Which is all fine and good- for Scott Kurtz. Penny Arcade chipped in yesterday as well:
*** Some people just say the same thing over and over again – how will Scott make money giving away his strip for free? How will he do it? They await his failure with delectation. I have news for those people, these lampreys fucking latched on to the ground down bones of an old order: Scott Kurtz is already a success. Idiots. He has a monthly book through Image, and characters millions of people love. He can’t fail. All he can do is remain Awesome. I know you’re looking forward to seeing another young buck go down. You go ahead, you ride your fucking corpse to the bottom of the sea. You can say hi to all the other outmoded exiles from modern life. ***
Outmoded exiles like, say, all those internet animation sites that based their model on offering free content without a pre-existing fan base. But I’m sure that’s different.
I love Penny Arcade, and Tycho is a verbal genius, but Jesus, these guys are starting to sound like the Ralph Nader of the cartoon world. The answer to “well, how will you complete in the face of this?” can’t be “we’re the wave of the future and we’re here to stay!
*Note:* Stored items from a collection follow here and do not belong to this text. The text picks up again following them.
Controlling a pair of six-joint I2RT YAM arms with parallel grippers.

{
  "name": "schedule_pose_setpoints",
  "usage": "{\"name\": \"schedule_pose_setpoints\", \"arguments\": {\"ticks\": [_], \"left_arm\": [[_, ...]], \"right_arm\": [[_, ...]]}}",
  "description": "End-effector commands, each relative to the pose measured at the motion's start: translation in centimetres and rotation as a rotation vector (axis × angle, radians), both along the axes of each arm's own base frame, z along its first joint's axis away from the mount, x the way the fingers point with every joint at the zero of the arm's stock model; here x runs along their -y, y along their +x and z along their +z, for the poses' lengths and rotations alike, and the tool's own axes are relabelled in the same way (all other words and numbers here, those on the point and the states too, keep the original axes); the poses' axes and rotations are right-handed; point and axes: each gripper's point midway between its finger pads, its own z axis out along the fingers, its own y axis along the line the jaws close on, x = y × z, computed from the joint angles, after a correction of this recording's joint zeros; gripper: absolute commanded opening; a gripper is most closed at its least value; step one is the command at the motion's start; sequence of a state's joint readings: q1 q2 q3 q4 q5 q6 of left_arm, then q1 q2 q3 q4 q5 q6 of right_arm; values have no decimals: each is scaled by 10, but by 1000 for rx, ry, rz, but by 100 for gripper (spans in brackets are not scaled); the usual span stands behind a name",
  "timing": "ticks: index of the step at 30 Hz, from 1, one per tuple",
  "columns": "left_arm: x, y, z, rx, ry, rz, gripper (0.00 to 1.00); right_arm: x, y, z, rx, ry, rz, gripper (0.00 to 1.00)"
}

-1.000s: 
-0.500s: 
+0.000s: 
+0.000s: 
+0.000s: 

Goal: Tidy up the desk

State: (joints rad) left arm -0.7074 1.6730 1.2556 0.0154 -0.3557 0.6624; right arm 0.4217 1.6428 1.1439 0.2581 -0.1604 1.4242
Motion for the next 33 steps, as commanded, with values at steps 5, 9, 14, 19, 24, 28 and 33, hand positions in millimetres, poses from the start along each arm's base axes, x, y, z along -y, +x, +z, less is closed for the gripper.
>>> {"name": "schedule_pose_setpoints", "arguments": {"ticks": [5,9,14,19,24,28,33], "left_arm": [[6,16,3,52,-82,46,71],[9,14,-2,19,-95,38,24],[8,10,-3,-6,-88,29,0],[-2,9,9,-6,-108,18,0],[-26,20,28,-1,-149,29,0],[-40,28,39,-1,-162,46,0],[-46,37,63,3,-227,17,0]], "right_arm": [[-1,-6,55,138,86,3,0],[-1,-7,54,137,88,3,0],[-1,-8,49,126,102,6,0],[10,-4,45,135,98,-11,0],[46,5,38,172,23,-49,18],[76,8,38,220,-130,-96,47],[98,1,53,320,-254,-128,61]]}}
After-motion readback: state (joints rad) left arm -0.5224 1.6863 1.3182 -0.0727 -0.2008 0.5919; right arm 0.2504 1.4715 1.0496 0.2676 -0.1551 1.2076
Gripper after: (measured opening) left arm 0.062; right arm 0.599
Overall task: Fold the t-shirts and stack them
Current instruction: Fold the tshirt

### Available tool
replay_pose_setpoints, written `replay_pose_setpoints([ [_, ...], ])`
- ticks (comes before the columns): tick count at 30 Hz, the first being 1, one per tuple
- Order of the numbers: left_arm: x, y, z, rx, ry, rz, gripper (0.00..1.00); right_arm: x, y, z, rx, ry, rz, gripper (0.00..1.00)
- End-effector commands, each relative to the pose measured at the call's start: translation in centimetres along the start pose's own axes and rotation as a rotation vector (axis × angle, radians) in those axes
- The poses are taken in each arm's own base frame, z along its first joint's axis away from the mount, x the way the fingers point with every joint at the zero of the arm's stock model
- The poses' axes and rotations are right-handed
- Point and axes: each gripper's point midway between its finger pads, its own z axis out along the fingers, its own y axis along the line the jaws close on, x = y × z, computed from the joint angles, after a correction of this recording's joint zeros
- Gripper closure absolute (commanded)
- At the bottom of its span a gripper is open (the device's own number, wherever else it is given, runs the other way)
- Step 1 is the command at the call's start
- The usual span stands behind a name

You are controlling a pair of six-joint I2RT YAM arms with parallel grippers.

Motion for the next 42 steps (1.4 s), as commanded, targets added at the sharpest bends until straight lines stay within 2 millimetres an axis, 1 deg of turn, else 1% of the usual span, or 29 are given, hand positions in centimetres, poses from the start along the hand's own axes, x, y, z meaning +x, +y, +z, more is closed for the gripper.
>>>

Those syndicates won’t know what hit them!” Ummm… great. That explains how this will work… how?
Tycho has missed, as has Kurtz, the glaring fallacy of his business model- because they are successful. Of course that goes against a syndicate, the purpose of a syndicate is to make a comic successful. Their properties are investments. Whether you agree with their practices or not (and like Kurtz, I don’t) to say that your plan is better when your base model is the requirement to be successful in advance- something 99.9% of the people who would like this model to work aren’t- then it’s really grating to be offered invective when you point out the glaringly obvious fact that this new business model makes no sense whatsoever.
I don’t dismiss Kurtz’s plan- I would- and let me make this clear- LOVE for it to work. But in three weeks, no one has ratioanly answered this non-yet-successful cartoonist his simple question- how does this plan work when you’re not successful? How does the Scott Kurtz plan work for people who aren’t Scott Kurtz?
Great post, Shawn.
1337 people signed up -in-advance-
Of course they’re leet people. :)
But yes, it’s anecdotal. You or I or all of Silicon Valley reading blogs is a blip. 3000 people? That’s what percentage of the audience of NPR or Rush Limbaugh or Fox News or CNN or the New York Times, exactly?